### Your assignment
In the answer, each line of the listing should appear again unchanged.

*** Opening Exercise material ***

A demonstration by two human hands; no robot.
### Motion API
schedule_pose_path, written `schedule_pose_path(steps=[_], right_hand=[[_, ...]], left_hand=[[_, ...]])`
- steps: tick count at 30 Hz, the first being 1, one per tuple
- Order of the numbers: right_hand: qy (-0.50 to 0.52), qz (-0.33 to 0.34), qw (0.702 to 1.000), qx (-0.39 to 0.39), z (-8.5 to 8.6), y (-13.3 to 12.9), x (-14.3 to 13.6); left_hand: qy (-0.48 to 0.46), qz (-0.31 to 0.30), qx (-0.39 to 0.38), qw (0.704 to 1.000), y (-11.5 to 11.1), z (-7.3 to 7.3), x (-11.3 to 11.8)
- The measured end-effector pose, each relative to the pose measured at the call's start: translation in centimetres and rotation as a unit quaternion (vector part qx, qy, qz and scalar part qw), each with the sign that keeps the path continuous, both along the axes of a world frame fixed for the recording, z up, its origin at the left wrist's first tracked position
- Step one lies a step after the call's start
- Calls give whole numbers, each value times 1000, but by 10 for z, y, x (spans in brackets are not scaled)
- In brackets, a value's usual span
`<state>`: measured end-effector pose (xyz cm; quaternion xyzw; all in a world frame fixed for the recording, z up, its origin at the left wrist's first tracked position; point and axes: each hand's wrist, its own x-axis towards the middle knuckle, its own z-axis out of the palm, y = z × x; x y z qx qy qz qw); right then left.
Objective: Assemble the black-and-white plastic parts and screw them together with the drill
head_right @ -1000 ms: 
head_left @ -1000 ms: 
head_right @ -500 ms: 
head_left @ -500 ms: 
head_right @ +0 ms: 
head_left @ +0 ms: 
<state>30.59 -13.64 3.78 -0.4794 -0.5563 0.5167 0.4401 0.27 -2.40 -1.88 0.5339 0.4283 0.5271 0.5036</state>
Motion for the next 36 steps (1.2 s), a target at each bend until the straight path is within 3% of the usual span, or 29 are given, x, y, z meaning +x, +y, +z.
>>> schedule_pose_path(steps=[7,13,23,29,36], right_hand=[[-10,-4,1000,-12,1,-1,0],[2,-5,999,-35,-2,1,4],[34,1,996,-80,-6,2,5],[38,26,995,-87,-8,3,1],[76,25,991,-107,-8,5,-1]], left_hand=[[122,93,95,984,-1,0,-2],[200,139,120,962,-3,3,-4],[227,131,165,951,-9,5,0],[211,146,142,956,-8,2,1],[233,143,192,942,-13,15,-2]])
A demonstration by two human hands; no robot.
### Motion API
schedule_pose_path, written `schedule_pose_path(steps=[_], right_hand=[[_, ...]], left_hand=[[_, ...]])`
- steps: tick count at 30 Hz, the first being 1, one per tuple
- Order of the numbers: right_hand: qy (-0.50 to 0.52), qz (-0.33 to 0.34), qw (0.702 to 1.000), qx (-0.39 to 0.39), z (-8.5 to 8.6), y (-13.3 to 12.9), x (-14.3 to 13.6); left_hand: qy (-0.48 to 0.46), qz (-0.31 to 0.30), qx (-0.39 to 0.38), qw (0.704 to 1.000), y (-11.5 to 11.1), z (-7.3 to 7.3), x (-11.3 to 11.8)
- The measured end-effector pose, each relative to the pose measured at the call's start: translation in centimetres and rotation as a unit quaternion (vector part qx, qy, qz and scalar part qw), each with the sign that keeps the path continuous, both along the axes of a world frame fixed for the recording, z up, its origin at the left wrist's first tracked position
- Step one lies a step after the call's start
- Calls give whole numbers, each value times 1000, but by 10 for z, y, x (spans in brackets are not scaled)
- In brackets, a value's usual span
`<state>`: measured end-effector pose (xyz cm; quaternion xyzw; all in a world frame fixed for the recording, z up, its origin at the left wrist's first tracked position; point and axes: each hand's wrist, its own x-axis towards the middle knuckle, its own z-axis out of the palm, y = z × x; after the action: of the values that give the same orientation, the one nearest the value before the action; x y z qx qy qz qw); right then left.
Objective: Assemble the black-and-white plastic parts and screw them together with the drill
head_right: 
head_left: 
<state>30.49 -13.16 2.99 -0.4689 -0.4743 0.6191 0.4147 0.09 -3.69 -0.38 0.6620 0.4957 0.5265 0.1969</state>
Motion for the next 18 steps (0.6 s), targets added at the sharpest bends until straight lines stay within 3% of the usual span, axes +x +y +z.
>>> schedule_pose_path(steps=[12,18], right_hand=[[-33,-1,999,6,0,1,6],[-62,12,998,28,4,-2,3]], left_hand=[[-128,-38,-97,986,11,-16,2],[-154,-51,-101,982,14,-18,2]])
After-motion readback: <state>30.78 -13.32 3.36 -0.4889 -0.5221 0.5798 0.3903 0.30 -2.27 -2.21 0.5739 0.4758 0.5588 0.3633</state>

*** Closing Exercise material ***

### The answer
A demonstration by two human hands; no robot.
### Motion API
schedule_pose_path, written `schedule_pose_path(steps=[_], right_hand=[[_, ...]], left_hand=[[_, ...]])`
- steps: tick count at 30 Hz, the first being 1, one per tuple
- Order of the numbers: right_hand: qy (-0.50 to 0.52), qz (-0.33 to 0.34), qw (0.702 to 1.000), qx (-0.39 to 0.39), z (-8.5 to 8.6), y (-13.3 to 12.9), x (-14.3 to 13.6); left_hand: qy (-0.48 to 0.46), qz (-0.31 to 0.30), qx (-0.39 to 0.38), qw (0.704 to 1.000), y (-11.5 to 11.1), z (-7.3 to 7.3), x (-11.3 to 11.8)
- The measured end-effector pose, each relative to the pose measured at the call's start: translation in centimetres and rotation as a unit quaternion (vector part qx, qy, qz and scalar part qw), each with the sign that keeps the path continuous, both along the axes of a world frame fixed for the recording, z up, its origin at the left wrist's first tracked position
- Step one lies a step after the call's start
- Calls give whole numbers, each value times 1000, but by 10 for z, y, x (spans in brackets are not scaled)
- In brackets, a value's usual span
`<state>`: measured end-effector pose (xyz cm; quaternion xyzw; all in a world frame fixed for the recording, z up, its origin at the left wrist's first tracked position; point and axes: each hand's wrist, its own x-axis towards the middle knuckle, its own z-axis out of the palm, y = z × x; x y z qx qy qz qw); right then left.
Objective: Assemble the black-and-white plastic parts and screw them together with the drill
head_right @ -1000 ms: 
head_left @ -1000 ms: 
head_right @ -500 ms: 
head_left @ -500 ms: 
head_right @ +0 ms: 
head_left @ +0 ms: 
<state>30.59 -13.64 3.78 -0.4794 -0.5563 0.5167 0.4401 0.27 -2.40 -1.88 0.5339 0.4283 0.5271 0.5036</state>
Motion for the next 36 steps (1.2 s), a target at each bend until the straight path is within 3% of the usual span, or 29 are given, x, y, z meaning +x, +y, +z.
>>> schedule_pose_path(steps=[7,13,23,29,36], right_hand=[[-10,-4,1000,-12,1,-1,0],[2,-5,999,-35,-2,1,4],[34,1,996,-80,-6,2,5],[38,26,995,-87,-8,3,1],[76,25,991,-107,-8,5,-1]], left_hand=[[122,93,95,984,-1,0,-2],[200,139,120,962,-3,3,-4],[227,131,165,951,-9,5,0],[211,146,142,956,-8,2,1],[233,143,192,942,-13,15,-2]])
A demonstration by two human hands; no robot.
### Motion API
schedule_pose_path, written `schedule_pose_path(steps=[_], right_hand=[[_, ...]], left_hand=[[_, ...]])`
- steps: tick count at 30 Hz, the first being 1, one per tuple
- Order of the numbers: right_hand: qy (-0.50 to 0.52), qz (-0.33 to 0.34), qw (0.702 to 1.000), qx (-0.39 to 0.39), z (-8.5 to 8.6), y (-13.3 to 12.9), x (-14.3 to 13.6); left_hand: qy (-0.48 to 0.46), qz (-0.31 to 0.30), qx (-0.39 to 0.38), qw (0.704 to 1.000), y (-11.5 to 11.1), z (-7.3 to 7.3), x (-11.3 to 11.8)
- The measured end-effector pose, each relative to the pose measured at the call's start: translation in centimetres and rotation as a unit quaternion (vector part qx, qy, qz and scalar part qw), each with the sign that keeps the path continuous, both along the axes of a world frame fixed for the recording, z up, its origin at the left wrist's first tracked position
- Step one lies a step after the call's start
- Calls give whole numbers, each value times 1000, but by 10 for z, y, x (spans in brackets are not scaled)
- In brackets, a value's usual span
`<state>`: measured end-effector pose (xyz cm; quaternion xyzw; all in a world frame fixed for the recording, z up, its origin at the left wrist's first tracked position; point and axes: each hand's wrist, its own x-axis towards the middle knuckle, its own z-axis out of the palm, y = z × x; after the action: of the values that give the same orientation, the one nearest the value before the action; x y z qx qy qz qw); right then left.
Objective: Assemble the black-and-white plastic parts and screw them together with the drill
head_right: 
head_left: 
<state>30.49 -13.16 2.99 -0.4689 -0.4743 0.6191 0.4147 0.09 -3.69 -0.38 0.6620 0.4957 0.5265 0.1969</state>
Motion for the next 18 steps (0.6 s), targets added at the sharpest bends until straight lines stay within 3% of the usual span, axes +x +y +z.
>>> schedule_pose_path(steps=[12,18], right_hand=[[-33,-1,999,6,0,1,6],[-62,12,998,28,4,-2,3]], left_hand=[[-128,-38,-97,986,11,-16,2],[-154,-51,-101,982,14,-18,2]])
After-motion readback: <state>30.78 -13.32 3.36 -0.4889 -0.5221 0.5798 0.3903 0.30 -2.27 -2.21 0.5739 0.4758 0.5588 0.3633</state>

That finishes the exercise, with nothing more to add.